En los cuatro años que pasaron, la dirigencia radical parecía haber aprendido de sus errores y eso se plasmó, días atrás, en la conformación de la lista que agrupó en una sola boleta a quienes en aquél funesto año fueron divididos.
Por eso la llamada «lista de unidad» parecía por fin haber capitalizado cuatro años de aquélla pérdida de presencia en la Cámara Baja nada menos que en manos de su socio menor.
Pero está visto que en el radicalismo a la hora de postular para cargos legislativos muchas conciencias se obnubilan y una suerte de festival de pases de facturas se desatan con fuerza caníbal.

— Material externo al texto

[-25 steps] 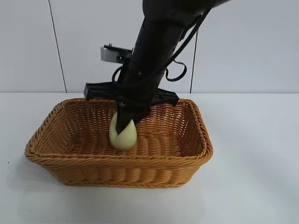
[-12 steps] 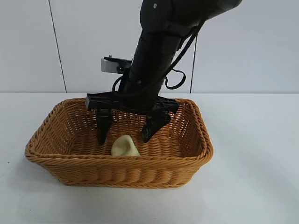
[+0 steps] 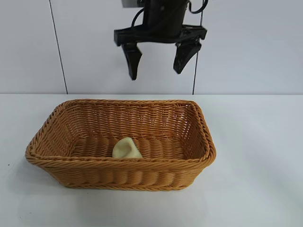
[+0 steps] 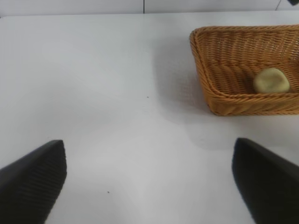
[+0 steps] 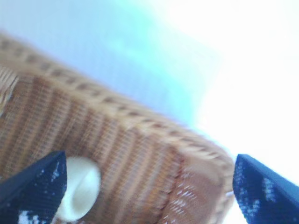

Así, por estas horas, un ex candidato a gobernador y dos veces diputados nacional, cruzó el Rubicón y, como en 2017, hizo una jugada que atenta contra las posibilidades electorales de su propio partido: tejió en secreto, entre gallos y medianoche, una alianza nada menos que con el partido que será rival de la UCR en las PASO y que ostenta la diputación nacional gracias a la estupidez política de los radicales de ir divididos. Por esa jugada se autopostuló como precandidato a senador nacional acompañado como precandidato a diputado nacional, nada menos que por quien el partido radical pampeano considera un oportunista político.
Se trata, en términos políticos, de una jugada de fuerte impacto para la ética partidaria de un partido como el radical donde una suerte de credo político aconseja el renunciamiento personal antes que la acción que atente contra el propio partido. El objetivo de la UCR plasmado en la convención fue el de recuperar ese lugar en la representación del pueblo de la provincia en el Congreso.
¿Qué lleva a alguien que saltó de un modesto pueblo de la provincia al Congreso nacional por dos períodos a atentar contra ese objetivo político y jugar políticamente para legitimar y perpetuar ese «usurpación»?
Las razones podrían rastrearse, seguramente, en rasgos de la curiosa sicología personal que desarrollan algunos políticos.
Pero en esta jugada se mueve algo más que eso.
En la oscuridad, detrás de la escena, pueden adivinarse los enjuagues decadentes de una dirigencia radical nacional que ha entregado el partido a los antojos de la derecha y en contra de las sabias advertencias de Raúl Alfonsín. Una dirigencia que juega sus fichas en La Pampa aliándose con personeros foráneos que no dudaron en intervenir el Pro cuando las elecciones locales en ese partido contrariaban sus intereses políticos.
Es revelador que una y otra jugada tengan el mismo sello. La intervención al Pro pampeano y la patada al tablero de la unidad radical coinciden en pasar por arriba los intereses políticos de ambos partidos en la provincia.
Las elecciones dirán si el estómago de los votantes se traga ese sapo.